[Supplied data Boundary: Start]

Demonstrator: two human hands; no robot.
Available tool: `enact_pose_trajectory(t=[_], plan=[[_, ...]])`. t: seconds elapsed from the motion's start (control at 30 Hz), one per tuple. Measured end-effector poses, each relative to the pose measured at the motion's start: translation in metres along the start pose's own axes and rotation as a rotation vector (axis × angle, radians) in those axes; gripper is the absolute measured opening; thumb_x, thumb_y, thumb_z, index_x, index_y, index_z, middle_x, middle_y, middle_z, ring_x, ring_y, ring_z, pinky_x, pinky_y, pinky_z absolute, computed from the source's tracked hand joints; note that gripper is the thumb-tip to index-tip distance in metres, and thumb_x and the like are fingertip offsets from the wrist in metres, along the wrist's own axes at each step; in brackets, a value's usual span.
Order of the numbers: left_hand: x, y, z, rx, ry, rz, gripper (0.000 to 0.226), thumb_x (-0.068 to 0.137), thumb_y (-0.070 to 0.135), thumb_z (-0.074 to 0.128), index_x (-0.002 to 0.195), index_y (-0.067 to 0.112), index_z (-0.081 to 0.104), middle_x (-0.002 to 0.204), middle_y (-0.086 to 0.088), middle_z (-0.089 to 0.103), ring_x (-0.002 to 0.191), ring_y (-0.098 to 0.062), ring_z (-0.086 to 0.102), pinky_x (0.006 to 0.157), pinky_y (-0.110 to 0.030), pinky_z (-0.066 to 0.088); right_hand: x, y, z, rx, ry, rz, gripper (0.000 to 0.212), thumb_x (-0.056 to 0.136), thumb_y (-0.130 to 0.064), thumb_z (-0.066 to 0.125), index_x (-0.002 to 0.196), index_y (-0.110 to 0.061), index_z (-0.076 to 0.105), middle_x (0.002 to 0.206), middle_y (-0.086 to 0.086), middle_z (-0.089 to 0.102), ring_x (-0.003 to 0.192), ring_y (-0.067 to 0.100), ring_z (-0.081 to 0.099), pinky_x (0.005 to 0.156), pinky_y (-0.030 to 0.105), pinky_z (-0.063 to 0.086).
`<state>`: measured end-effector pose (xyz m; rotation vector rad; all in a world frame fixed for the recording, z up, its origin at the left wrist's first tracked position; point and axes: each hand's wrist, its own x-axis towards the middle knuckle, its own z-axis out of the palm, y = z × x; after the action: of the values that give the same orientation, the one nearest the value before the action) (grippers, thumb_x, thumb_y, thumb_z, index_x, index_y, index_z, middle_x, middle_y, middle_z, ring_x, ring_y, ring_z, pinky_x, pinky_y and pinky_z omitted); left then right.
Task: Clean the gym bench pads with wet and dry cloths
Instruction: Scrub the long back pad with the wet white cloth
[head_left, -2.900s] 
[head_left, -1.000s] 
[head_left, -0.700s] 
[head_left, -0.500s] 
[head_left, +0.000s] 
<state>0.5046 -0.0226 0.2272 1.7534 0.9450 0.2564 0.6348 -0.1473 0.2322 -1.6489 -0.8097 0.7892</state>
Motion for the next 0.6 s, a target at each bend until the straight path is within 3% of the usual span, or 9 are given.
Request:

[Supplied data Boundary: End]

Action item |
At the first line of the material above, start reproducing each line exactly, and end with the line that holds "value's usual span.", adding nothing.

Task answer |
Demonstrator: two human hands; no robot.
Available tool: `enact_pose_trajectory(t=[_], plan=[[_, ...]])`. t: seconds elapsed from the motion's start (control at 30 Hz), one per tuple. Measured end-effector poses, each relative to the pose measured at the motion's start: translation in metres along the start pose's own axes and rotation as a rotation vector (axis × angle, radians) in those axes; gripper is the absolute measured opening; thumb_x, thumb_y, thumb_z, index_x, index_y, index_z, middle_x, middle_y, middle_z, ring_x, ring_y, ring_z, pinky_x, pinky_y, pinky_z absolute, computed from the source's tracked hand joints; note that gripper is the thumb-tip to index-tip distance in metres, and thumb_x and the like are fingertip offsets from the wrist in metres, along the wrist's own axes at each step; in brackets, a value's usual span.

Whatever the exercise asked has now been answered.